Manchmal führt das Leben auf Umwegen zum Ziel – so auch bei Tanja und Ludwig Tschiderer. Die beiden lernten sich 1992 in der Berufsschule für Bäcker:innen kennen, gingen danach beruflich zunächst getrennte Wege und fanden im Jahr 2000 privat wieder zusammen. Mit ihrer gemeinsamen Leidenschaft fürs Bäckerhandwerk reifte der Wunsch nach einer eigenen Backstube. Im Jahr 2010 setzten sie ihren gemeinsamen Plan in die Tat um und gründeten die Bäckerei Gurgltalbrot in Nassereith.

Von Beginn an setzen Tanja und Ludwig Tschiderer auf naturbelassenes Brot. Ohne Chemie, ohne künstliche Backhilfsmittel – stattdessen mit hauseigenem Natursauerteig, traditioneller Handwerkskunst und besten Zutaten aus der Region. Dieser klare Qualitätsanspruch prägt das Sortiment bis heute und ist Grundlage für das Vertrauen der Kund:innen.

Neben dem täglichen Brothandwerk ist die Bäckerei auch eng mit dem regionalen Brauchtum verbunden. Eine besondere Rolle spielt dabei die Nassereither Fasnacht. Zu diesem Anlass stellt Familie Tschiderer die traditionellen gesottenen Fasnachtsbrezen her – eine Weißbrotbreze mit Kümmel, die vor dem Backen in heißem Wasser gesotten wird. Das aufwendige Herstellungsverfahren sorgt für eine feste Oberfläche und einen weichen Kern und macht die Brezen länger haltbar als herkömmliche Weißbrotbrezen. 

Die „gesottene Breze“ gibt es ausschließlich zur Fasnachtszeit. In der Nacht vor dem großen Umzug werden sie frisch gesotten und gebacken, bevor sie beim Nassereither Schellerlaufen von Roller, Schaller, Kehrer und Spritzer an Besucher:innen überreicht werden – eine Tradition, die bis in die Nachkriegszeit zurückreicht.

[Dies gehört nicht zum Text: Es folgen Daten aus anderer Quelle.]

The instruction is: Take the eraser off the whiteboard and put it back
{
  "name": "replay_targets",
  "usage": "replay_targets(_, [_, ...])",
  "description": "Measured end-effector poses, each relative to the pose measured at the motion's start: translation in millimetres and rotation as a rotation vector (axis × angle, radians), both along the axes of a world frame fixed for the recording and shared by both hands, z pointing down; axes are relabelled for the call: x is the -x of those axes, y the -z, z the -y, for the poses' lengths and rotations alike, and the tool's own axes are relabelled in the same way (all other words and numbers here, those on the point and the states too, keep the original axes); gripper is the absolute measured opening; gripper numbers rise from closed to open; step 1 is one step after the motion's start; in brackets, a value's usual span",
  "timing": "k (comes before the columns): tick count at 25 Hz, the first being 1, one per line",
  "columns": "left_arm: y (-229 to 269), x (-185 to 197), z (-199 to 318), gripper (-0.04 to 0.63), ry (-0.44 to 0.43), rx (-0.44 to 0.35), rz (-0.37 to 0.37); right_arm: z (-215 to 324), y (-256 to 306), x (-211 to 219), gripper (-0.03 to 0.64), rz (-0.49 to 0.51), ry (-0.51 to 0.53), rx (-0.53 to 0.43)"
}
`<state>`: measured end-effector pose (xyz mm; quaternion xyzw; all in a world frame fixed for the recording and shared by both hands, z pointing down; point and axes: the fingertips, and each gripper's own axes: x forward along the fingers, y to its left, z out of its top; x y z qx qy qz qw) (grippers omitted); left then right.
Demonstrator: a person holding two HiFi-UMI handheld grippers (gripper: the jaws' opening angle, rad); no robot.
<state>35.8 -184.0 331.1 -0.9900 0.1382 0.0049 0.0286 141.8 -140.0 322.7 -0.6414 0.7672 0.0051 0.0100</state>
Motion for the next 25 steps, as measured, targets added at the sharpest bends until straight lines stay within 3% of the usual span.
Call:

Auch die nächste Generation steht bereits in den Startlöchern: Mit der jungen Bäckermeisterin Julia Tschiderer bringt frischer Wind Einzug in den Betrieb. Sie verbindet neue Ideen mit dem gewachsenen Handwerksverständnis der Familie und sorgt dafür, dass die Unternehmensphilosophie von Gurgltalbrot auch in Zukunft konsequent weitergeführt wird.